Jj is for Jottings 65. What Is Synthetic Phonics?
We’re just taking a break from the series on How to Raise a Reader – we’ll finish it next time.
Synthetic phonics means “building words from individual sounds”. For example, even if you had never seen it before, you could spell the word “step” by listening for the first sound – /s/ – and writing its corresponding letter; then the next sound – /t/ – and writing its corresponding letter; then the same with /e/ and finally /p/. To put it another way, synthetic phonics simply means teaching children the relationship between the SOUND of the word or individual letter (how it is spoken) and the SPELLING of a word (how it is written). This is where it is so important for the learning reader to know the sound made by each letter of the alphabet. This is also known as sound-letter links or, in more technical jargon, the phoneme-grapheme relationship.
PHONEME=THE INDIVIDUAL UNIT OF SOUND.
GRAPHEME=THE WRITTEN REPRESENTATION OF A SOUND.
The perfect tool for learning sound-letter links is “Aa is for Alpacas.”
Ideally, children need suitable practice on how to synthesize words (‘building’ words) before they learn to recognise words ‘on sight’ (i.e. the ‘shape’ / picture of the whole word). Why? Because if they are in the habit of looking at the whole word, they are less likely to look at details within the word and therefore to accurately decode the word. However, what usually happens is that children have picked up some words by sight before they get to the formal part of learning sound-letter links. They learn words by sight from their environment – street signs, product labels, TV ads, and from having stories read with them, if they are looking at the words as the story is being read.

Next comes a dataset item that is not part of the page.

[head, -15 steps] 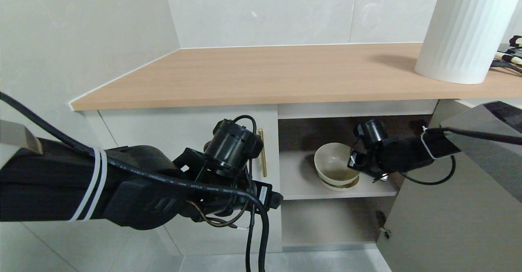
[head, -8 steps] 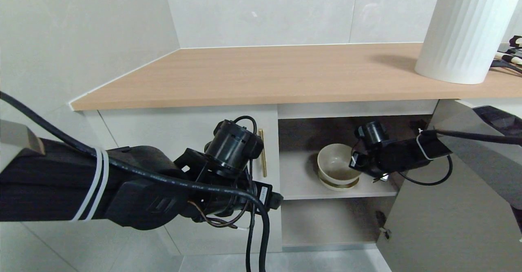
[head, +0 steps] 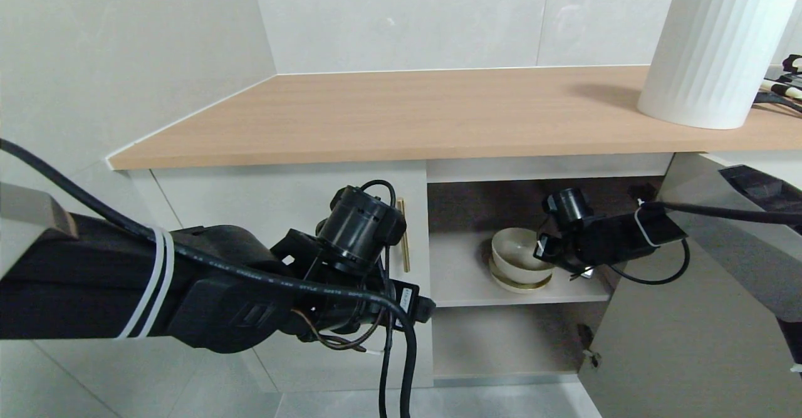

It is amazing how many children just guess a word on the basis of the overall shape of the word or its first sound. Or they sit there and wait to be told, applying no decoding skills whatsoever. A number of them can actually tell you the sound of each letter and blend them together, if you take them through it sound by sound: “What is the first sound? Good. Now what is the next sound?” And so on. Or they have to be told to sound out a word that they don’t instantly recognise. Although they have the skills, at least to some extent, they have to be instructed to use them every time. I often wonder if these children have everything done for them at home and don’t have to take any responsibility for themselves.